How to resolve the algorithm Abundant odd numbers step by step in the AutoHotkey programming language

Published on 12 May 2024 09:40 PM
#Autohotkey

How to resolve the algorithm Abundant odd numbers step by step in the AutoHotkey programming language

Table of Contents

Problem Statement

An Abundant number is a number n for which the   sum of divisors   σ(n) > 2n, or,   equivalently,   the   sum of proper divisors   (or aliquot sum)       s(n) > n.

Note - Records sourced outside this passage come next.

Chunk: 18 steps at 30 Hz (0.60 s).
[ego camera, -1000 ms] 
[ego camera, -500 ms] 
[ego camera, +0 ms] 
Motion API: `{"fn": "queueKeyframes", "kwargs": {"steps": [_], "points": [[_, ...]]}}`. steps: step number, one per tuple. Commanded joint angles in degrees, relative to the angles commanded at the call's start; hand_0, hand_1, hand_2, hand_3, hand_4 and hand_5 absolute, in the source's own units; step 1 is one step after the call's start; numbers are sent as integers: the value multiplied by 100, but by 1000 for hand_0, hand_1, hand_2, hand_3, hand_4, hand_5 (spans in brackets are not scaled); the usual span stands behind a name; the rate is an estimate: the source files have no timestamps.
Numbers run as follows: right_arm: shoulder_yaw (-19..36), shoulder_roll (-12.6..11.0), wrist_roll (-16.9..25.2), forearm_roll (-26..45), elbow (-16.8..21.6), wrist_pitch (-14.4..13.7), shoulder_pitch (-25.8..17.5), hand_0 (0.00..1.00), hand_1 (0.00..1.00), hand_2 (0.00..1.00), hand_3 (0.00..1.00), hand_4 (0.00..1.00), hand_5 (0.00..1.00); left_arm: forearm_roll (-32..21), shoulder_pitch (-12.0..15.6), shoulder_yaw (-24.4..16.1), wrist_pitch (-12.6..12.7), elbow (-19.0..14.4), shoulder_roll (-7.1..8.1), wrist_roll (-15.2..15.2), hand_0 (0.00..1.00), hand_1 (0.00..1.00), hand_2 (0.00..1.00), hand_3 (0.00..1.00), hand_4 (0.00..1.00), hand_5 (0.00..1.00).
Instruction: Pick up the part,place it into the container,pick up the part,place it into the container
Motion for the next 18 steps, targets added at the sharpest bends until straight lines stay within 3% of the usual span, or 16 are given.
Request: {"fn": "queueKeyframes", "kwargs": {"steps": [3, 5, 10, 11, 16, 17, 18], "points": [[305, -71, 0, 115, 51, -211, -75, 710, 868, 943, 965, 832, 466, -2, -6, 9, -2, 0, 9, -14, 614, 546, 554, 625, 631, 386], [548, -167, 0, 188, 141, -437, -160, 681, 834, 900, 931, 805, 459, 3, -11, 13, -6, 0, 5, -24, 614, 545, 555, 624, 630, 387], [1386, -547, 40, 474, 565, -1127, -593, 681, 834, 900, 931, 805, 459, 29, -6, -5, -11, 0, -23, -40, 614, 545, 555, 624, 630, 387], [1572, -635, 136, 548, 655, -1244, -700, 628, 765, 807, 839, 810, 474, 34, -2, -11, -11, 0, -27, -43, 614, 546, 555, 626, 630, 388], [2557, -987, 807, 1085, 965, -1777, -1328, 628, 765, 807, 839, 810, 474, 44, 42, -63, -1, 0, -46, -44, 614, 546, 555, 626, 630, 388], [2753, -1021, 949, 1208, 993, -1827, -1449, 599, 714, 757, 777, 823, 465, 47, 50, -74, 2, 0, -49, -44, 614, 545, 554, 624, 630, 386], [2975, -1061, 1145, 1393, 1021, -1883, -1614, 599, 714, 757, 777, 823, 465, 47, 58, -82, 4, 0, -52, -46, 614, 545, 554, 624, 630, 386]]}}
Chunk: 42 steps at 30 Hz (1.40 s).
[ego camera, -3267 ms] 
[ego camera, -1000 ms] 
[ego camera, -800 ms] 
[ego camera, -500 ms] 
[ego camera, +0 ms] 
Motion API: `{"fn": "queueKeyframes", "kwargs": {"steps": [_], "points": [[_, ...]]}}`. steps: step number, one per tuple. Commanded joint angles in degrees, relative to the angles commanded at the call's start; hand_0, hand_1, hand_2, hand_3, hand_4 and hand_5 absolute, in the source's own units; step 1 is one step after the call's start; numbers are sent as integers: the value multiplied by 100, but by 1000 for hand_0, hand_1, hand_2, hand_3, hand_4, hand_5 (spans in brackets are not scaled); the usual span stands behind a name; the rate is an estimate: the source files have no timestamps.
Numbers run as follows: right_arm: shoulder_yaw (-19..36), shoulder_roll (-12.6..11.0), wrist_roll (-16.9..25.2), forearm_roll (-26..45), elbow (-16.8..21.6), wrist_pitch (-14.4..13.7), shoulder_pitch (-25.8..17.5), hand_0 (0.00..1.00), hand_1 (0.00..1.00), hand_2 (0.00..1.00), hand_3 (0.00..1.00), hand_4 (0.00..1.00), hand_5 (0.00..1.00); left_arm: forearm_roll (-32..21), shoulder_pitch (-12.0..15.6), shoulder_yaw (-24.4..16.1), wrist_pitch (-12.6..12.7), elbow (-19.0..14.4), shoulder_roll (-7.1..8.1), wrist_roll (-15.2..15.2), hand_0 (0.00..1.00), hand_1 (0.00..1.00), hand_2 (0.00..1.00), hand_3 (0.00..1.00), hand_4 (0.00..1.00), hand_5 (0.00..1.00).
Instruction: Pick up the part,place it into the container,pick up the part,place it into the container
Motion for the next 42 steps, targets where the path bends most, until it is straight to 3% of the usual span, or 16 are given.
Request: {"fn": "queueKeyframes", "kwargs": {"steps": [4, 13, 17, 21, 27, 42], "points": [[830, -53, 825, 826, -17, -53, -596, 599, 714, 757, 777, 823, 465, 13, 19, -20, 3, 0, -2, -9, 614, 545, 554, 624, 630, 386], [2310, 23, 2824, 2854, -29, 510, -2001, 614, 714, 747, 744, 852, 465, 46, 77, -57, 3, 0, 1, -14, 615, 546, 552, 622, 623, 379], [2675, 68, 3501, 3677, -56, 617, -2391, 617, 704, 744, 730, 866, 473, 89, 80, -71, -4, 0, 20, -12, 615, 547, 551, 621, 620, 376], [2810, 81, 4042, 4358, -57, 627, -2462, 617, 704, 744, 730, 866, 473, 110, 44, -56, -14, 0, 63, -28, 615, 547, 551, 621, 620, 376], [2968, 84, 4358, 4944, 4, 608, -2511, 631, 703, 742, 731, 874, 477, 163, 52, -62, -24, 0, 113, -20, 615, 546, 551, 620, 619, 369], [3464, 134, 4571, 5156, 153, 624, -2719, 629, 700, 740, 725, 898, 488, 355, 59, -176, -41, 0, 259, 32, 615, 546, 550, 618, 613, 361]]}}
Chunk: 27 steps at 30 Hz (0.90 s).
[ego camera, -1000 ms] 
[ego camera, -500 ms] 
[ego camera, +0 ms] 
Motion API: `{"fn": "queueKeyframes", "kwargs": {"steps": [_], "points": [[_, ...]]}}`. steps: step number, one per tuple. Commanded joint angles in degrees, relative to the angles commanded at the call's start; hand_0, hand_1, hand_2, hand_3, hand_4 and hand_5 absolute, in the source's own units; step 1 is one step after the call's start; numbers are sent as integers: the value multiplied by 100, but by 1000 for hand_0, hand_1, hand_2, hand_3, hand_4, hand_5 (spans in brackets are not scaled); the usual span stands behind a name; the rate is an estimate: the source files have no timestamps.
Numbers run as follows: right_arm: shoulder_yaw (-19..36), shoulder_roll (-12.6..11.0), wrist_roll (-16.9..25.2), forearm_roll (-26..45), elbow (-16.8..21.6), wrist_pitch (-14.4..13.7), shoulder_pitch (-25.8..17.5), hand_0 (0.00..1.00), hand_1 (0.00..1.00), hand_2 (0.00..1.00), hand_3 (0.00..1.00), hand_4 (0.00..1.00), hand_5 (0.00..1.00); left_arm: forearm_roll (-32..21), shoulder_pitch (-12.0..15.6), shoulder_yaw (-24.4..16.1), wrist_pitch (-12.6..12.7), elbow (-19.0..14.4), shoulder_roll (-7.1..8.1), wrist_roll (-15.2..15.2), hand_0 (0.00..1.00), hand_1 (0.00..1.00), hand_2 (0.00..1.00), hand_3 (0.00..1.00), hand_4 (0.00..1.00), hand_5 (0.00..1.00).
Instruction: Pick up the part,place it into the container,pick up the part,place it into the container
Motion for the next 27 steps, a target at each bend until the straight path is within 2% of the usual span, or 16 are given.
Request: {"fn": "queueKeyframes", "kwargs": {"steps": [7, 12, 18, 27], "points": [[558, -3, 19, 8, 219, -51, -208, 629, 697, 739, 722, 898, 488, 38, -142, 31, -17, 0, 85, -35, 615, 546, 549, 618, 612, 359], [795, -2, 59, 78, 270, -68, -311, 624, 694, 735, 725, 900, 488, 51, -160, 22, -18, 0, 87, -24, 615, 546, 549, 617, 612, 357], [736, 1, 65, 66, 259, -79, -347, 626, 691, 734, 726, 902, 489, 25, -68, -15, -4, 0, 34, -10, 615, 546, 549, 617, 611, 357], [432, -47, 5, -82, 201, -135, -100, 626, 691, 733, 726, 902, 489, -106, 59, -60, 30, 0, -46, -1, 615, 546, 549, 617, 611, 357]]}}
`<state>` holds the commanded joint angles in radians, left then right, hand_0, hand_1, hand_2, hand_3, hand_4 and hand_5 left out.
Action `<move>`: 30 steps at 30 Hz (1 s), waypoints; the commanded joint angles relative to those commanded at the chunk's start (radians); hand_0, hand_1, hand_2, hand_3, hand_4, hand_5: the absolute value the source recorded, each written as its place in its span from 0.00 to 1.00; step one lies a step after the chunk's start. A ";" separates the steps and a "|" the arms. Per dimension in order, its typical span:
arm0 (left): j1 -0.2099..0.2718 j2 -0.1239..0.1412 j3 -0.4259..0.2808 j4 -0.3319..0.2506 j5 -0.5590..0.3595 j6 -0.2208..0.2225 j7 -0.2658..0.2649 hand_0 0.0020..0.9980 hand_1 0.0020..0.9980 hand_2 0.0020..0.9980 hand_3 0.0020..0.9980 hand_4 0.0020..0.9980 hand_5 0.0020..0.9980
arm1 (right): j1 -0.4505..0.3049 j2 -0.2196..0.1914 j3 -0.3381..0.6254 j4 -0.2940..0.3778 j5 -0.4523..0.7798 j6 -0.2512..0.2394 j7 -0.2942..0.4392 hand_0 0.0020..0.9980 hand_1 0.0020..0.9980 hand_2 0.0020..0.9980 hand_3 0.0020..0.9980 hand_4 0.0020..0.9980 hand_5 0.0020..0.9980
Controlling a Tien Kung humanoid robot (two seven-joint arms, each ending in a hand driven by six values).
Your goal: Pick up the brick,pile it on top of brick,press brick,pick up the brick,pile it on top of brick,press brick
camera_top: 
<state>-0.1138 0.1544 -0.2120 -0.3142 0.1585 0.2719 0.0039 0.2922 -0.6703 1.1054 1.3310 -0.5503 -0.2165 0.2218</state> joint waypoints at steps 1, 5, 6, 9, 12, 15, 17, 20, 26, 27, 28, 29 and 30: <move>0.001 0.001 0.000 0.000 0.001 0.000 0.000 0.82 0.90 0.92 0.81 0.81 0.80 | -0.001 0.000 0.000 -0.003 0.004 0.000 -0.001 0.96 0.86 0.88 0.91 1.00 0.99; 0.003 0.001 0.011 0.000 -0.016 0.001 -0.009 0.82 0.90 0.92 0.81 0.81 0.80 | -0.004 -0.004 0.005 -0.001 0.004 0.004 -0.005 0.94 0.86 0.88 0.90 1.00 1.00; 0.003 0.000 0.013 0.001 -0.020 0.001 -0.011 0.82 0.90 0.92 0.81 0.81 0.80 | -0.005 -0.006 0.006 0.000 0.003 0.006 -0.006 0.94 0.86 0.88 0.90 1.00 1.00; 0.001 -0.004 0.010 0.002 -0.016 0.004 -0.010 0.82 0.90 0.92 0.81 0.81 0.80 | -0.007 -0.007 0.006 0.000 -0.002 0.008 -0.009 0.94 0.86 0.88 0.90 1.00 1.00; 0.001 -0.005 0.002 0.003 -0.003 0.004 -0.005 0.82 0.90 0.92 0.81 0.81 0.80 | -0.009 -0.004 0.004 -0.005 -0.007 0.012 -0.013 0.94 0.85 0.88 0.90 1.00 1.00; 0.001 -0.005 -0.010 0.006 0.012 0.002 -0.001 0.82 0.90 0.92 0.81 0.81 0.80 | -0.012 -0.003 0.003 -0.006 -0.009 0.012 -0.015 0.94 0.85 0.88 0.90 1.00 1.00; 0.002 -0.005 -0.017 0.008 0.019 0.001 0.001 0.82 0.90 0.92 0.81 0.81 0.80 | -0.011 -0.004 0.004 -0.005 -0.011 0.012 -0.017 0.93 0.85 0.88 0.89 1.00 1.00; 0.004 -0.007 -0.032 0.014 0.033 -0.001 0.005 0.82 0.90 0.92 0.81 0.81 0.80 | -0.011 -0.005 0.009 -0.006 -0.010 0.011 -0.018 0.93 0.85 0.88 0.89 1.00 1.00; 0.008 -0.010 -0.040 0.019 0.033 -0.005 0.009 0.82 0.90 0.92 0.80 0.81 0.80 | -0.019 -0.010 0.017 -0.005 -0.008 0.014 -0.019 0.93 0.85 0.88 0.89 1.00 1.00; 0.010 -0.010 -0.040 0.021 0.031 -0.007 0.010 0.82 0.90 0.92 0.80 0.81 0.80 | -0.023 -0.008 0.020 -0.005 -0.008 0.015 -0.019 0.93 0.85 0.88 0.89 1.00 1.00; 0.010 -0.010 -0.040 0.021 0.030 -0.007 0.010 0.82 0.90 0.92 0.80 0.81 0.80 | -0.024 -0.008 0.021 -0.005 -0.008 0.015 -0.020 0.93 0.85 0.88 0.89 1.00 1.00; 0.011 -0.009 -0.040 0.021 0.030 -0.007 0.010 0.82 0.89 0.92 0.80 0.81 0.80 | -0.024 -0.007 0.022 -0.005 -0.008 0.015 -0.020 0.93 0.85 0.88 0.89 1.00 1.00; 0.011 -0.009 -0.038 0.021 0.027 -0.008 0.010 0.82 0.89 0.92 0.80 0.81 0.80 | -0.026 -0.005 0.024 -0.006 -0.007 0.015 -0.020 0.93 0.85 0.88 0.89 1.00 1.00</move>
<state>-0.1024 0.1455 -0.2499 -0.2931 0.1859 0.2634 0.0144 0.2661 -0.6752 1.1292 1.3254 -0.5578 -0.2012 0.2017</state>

12   is abundant, it has the proper divisors     1,2,3,4 & 6     which sum to   16   ( > 12 or n);        or alternately,   has the sigma sum of   1,2,3,4,6 & 12   which sum to   28   ( > 24 or 2n).

Abundant numbers are common, though even abundant numbers seem to be much more common than odd abundant numbers. To make things more interesting, this task is specifically about finding   odd abundant numbers.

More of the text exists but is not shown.